Short Text Classification Improved by Learning Multi-Granularity Topics
Mengen Chen, Xiaoming Jin, Dou Shen
Short text is becoming popular nowadays. Examples include tweets, search snippets, product reviews and so on. Understanding short text is urgent and beneficial for all players including Web users and Web service providers. However, short text is quite different from traditional documents in its shortness and sparsity, which hinders the application of conventional machine learning and text mining algorithms. Two major approaches have been exploited in the literature to enrich the representation of short text. One is to fetch contextual information of the short text to directly add more text; the other is to derive latent topics out of some existing large corpus, through which the short text can be bridged.
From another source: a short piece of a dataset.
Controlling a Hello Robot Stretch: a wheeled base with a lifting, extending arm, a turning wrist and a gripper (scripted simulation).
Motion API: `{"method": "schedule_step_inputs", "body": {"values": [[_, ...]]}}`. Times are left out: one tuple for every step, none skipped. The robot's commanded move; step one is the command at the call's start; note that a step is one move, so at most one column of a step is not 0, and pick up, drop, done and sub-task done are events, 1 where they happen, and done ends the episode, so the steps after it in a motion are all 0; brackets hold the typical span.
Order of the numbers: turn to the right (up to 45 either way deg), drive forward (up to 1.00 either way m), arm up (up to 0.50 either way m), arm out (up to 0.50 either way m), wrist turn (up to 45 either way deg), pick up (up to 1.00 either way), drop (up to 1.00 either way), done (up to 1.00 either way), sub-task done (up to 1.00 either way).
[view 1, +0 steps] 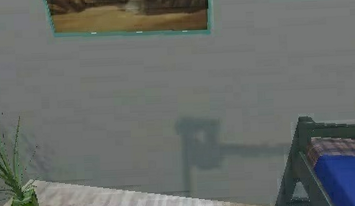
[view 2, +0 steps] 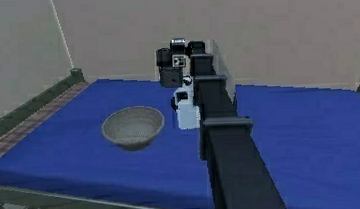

The latter approach is more elegant and efficient in most cases. The major trend along this direction is to derive latent topics at a certain level through well-known topic models such as LDA. However, it is not sufficient to cover and differentiate the feature spaces of the short text under consideration. In this paper, we move forward along this direction by proposing an advanced method which leverages topics at multiple granularity. Using multi-granularity topics, we can model the short text more precisely. Taking short text classification as an example, we compared our proposed method with the state-of-the-art baseline over one open data set. Our method reduced the classification error by $20.25$~\% and $16.68$~\% respectively on two classifiers.